Causal Inference With Instrumental Variables

October 4, 2018
Stuart Baker, Sc.D.
Stuart G. Baker, Sc.D.

Mathematical Statistician
Division of Cancer Prevention
National Cancer Institute

View the Webinar

About the Webinar

In this webinar, Dr. Stuart G. Baker focuses on the method of latent class instrumental variables (often called the LATE or CACE approach), which was developed independently by Imbens and Angrist (1994) and Baker and Lindeman (1994). 

Dr. Baker discusses how to estimate the effect of treatment received (in the complier latent class) in a randomized trial with all-or-none compliance. One example involves estimating the effect of breast cancer screening on breast cancer mortality in a randomized trial in which some participants refuse screening. He also discusses the paired availability design that he (along with K. S. Lindeman) developed in 1994, which estimates the effect of treatment received (among the consistent-receiver latent class) in a set of before-and-after studies with changes in availability of treatment over time. 
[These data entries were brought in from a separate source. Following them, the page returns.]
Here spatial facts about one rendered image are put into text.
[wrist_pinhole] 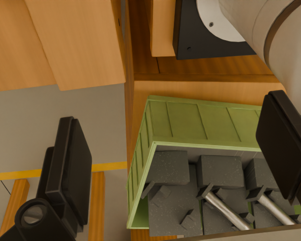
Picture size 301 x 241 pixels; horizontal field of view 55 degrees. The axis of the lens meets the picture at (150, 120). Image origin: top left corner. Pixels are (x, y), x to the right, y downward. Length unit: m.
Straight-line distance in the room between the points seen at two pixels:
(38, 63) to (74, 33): 0.11
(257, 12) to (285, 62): 0.09
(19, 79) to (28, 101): 1.23
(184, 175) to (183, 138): 0.19
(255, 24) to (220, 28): 0.16
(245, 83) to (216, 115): 0.12
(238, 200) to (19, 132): 1.53
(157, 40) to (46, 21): 0.22
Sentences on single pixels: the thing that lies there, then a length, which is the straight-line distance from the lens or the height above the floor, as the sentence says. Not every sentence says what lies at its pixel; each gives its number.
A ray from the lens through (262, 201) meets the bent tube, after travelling 0.96.
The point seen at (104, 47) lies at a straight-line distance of 0.56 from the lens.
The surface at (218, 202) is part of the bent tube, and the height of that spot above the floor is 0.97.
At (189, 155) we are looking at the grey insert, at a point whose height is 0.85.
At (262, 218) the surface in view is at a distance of 1.00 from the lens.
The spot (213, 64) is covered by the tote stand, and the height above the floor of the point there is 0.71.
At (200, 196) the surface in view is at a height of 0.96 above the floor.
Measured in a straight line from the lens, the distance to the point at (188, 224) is 0.87.
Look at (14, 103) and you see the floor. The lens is 1.92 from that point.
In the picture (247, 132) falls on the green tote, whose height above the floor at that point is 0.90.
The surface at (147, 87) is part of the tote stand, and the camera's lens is 0.75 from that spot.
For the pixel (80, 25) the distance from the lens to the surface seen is 0.55.
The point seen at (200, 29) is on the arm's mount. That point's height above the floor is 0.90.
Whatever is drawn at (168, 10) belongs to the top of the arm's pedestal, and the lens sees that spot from 0.59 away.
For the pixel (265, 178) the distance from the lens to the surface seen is 0.97.
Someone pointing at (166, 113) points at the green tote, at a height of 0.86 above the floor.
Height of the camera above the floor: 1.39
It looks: 46 degrees down
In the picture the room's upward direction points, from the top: 173 degrees clockwise
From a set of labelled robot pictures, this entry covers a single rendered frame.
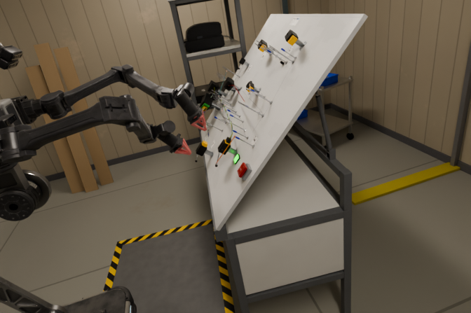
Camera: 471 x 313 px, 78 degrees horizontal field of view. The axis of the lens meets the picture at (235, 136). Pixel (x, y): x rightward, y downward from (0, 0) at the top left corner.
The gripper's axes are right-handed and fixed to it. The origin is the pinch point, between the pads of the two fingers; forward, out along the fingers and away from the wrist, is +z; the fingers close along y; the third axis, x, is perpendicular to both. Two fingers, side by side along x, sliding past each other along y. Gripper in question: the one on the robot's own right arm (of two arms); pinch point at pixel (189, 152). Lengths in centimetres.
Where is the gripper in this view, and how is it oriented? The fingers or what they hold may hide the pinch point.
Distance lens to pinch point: 145.2
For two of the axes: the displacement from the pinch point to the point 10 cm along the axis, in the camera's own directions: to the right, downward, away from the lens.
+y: -1.1, -4.8, 8.7
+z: 7.3, 5.6, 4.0
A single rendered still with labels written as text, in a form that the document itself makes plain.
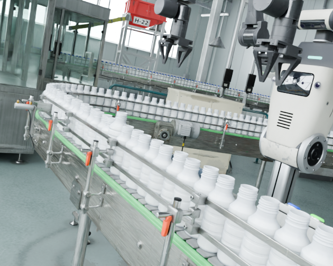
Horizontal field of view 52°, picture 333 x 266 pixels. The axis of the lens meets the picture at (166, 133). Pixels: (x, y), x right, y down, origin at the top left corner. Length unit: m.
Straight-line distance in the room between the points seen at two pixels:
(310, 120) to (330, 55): 0.25
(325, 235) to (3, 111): 3.81
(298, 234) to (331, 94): 0.79
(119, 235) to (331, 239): 0.62
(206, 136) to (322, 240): 2.27
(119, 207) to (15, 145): 3.28
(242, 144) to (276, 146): 1.60
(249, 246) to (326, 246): 0.14
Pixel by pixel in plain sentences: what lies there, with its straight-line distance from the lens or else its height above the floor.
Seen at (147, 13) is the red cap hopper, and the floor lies 2.58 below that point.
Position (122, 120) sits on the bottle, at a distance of 1.15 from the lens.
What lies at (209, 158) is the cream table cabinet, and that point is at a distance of 5.44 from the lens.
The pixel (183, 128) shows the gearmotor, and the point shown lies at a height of 1.00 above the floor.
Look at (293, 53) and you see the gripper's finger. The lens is 0.89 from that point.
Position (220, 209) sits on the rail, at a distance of 0.71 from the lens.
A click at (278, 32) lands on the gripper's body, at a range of 0.88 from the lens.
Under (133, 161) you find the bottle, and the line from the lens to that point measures 1.01.
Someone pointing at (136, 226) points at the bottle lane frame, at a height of 0.94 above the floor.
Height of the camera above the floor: 1.35
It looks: 9 degrees down
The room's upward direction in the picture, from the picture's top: 12 degrees clockwise
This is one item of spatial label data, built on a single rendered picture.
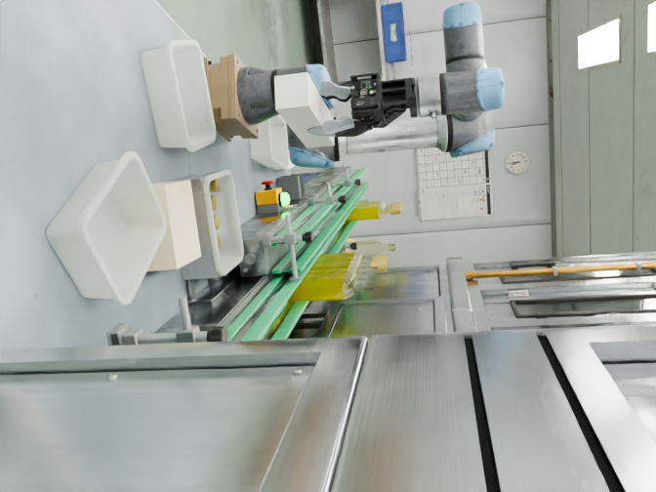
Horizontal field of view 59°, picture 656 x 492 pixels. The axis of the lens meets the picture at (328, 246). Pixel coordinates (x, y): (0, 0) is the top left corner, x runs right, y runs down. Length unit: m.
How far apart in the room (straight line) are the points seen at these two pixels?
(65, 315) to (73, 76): 0.39
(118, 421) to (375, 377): 0.21
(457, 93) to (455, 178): 6.32
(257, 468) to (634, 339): 0.33
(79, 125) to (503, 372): 0.79
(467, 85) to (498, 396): 0.72
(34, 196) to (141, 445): 0.54
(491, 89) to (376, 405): 0.75
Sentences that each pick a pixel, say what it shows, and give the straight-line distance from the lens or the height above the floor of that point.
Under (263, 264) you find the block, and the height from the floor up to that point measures 0.88.
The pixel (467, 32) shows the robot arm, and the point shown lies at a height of 1.39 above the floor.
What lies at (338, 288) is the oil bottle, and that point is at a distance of 1.50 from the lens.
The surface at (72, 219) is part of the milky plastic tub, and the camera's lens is 0.93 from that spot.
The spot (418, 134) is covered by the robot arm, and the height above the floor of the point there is 1.28.
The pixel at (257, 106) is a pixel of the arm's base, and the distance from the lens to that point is 1.57.
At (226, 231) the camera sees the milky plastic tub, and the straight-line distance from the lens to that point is 1.44.
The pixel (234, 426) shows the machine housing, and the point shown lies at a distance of 0.47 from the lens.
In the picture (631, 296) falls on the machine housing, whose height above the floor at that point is 1.85.
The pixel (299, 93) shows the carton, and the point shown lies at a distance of 1.05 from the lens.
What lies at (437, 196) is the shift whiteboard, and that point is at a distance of 7.42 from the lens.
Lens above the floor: 1.31
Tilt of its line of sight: 11 degrees down
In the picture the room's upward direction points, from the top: 86 degrees clockwise
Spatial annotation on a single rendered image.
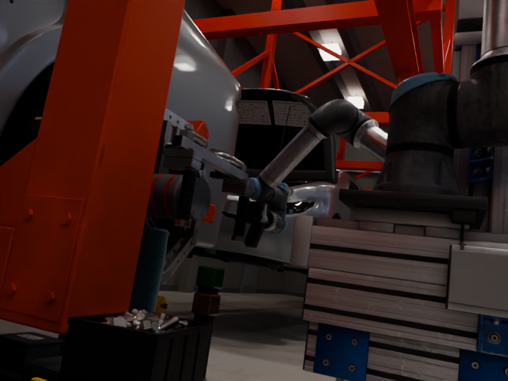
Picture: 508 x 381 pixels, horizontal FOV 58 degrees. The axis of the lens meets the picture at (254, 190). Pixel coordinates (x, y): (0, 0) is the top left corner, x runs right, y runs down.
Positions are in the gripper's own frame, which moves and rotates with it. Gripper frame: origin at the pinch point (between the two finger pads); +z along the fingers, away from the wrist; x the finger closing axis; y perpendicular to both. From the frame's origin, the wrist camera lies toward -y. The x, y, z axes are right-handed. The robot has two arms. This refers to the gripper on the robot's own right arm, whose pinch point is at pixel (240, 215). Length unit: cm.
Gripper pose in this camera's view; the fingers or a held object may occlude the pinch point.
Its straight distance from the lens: 150.2
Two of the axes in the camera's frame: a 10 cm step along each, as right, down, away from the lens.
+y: 1.4, -9.8, 1.7
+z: -4.0, -2.1, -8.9
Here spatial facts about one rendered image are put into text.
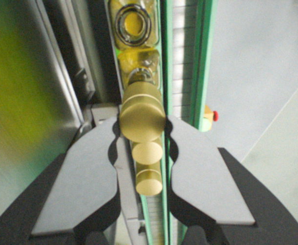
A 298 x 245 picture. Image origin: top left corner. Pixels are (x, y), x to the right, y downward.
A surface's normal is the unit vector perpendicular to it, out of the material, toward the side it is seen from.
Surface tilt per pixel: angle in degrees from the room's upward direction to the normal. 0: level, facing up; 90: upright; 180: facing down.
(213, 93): 0
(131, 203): 0
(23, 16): 89
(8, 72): 90
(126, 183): 0
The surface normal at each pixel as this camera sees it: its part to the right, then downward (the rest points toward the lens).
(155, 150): 0.05, 0.54
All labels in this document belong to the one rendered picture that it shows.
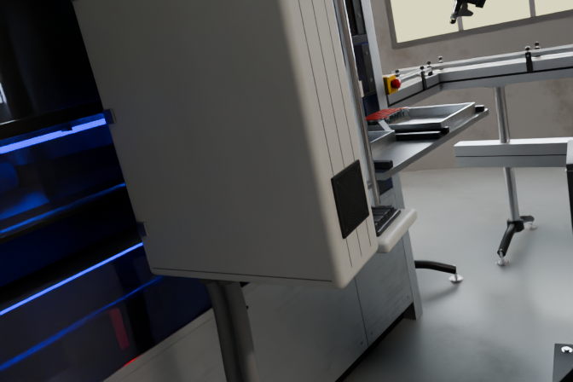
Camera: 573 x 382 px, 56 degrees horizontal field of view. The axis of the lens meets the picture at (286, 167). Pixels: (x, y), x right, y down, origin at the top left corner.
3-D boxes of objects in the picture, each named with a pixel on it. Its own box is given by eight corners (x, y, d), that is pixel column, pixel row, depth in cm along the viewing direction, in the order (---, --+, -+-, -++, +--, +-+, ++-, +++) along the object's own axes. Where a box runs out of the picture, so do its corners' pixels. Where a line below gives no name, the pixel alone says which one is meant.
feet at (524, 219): (492, 264, 261) (488, 238, 258) (525, 225, 297) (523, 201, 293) (508, 267, 256) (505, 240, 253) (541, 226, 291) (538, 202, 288)
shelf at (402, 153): (252, 178, 168) (251, 172, 168) (371, 122, 218) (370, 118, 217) (385, 180, 136) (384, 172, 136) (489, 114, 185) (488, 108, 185)
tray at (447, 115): (351, 136, 188) (350, 127, 187) (389, 118, 206) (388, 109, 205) (442, 132, 165) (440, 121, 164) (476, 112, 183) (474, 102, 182)
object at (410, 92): (371, 126, 220) (364, 88, 216) (340, 128, 230) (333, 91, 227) (443, 91, 268) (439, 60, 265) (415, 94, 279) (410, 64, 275)
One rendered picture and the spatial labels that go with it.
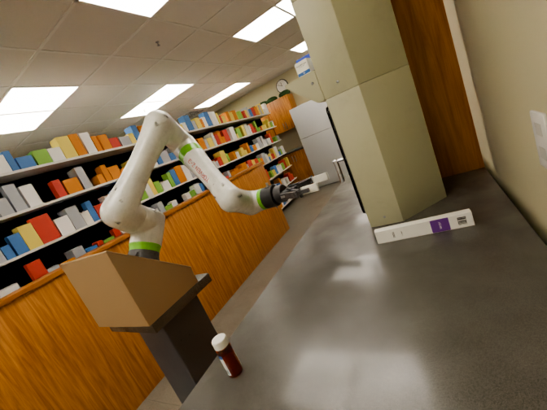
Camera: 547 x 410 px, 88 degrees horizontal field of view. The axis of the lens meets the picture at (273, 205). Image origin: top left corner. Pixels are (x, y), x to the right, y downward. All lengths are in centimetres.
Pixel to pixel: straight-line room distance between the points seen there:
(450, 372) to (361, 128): 69
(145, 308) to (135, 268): 14
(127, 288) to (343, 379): 77
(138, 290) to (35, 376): 131
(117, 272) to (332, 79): 94
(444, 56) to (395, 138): 42
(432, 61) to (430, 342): 102
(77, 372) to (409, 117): 233
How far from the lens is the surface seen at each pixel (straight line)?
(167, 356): 140
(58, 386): 240
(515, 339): 61
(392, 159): 101
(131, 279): 112
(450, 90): 134
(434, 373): 56
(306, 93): 101
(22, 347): 231
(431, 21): 134
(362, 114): 97
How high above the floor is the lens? 136
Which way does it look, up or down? 12 degrees down
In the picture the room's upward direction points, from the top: 23 degrees counter-clockwise
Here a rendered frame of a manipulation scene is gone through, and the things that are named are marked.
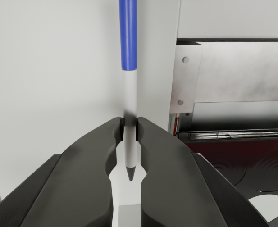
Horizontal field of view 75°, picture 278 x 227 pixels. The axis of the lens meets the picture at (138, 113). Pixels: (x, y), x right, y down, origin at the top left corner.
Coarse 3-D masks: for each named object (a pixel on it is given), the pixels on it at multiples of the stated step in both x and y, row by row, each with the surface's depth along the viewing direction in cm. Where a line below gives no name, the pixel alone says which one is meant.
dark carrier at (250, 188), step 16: (192, 144) 26; (208, 144) 26; (224, 144) 26; (240, 144) 27; (256, 144) 27; (272, 144) 27; (208, 160) 28; (224, 160) 28; (240, 160) 28; (256, 160) 28; (272, 160) 29; (224, 176) 30; (240, 176) 30; (256, 176) 30; (272, 176) 31; (256, 192) 32; (272, 192) 32; (272, 224) 37
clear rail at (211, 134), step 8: (176, 136) 25; (184, 136) 25; (192, 136) 25; (200, 136) 25; (208, 136) 25; (216, 136) 25; (224, 136) 25; (232, 136) 25; (240, 136) 26; (248, 136) 26; (256, 136) 26; (264, 136) 26; (272, 136) 26
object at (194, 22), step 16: (192, 0) 12; (208, 0) 12; (224, 0) 12; (240, 0) 13; (256, 0) 13; (272, 0) 13; (192, 16) 13; (208, 16) 13; (224, 16) 13; (240, 16) 13; (256, 16) 13; (272, 16) 13; (192, 32) 13; (208, 32) 13; (224, 32) 13; (240, 32) 14; (256, 32) 14; (272, 32) 14
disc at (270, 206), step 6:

Dr. Baker’s main application of the paired availability design is a health promotion study involving the effect of epidural analgesia on the probability of Cesarean section. He contrasts the results from the paired availability design with those from a multivariate analysis that likely omitted an important confounder. The emphasis of the presentation is on assumptions and concepts, combined with some simple formulas.

About Stuart G. Baker

Dr. Baker was the first recipient of the distinguished alumni award from the Department of Biostatistics at the Harvard School of Public Health. He is also a fellow of the American Statistical Association. 

Dr. Baker's statistical research contributions include: the paired availability design for historical controls, latent class instrumental variables, relative utility curves for evaluating prognostic markers, benefit functions for evaluating predictive markers, identifying biologically relevant models in time series microarray data, a biomarker pipeline to evaluate markers for the early detection of cancer, estimation of cumulative false positive rates in cancer screening, five criteria to evaluate surrogate endpoints, estimating overdiagnosis rates in cancer screening, and the latent class twin method for estimating genetic susceptibility. He is also interested in paradoxes in cancer biology and recently proposed the detached pericyte hypothesis for tumorigenesis.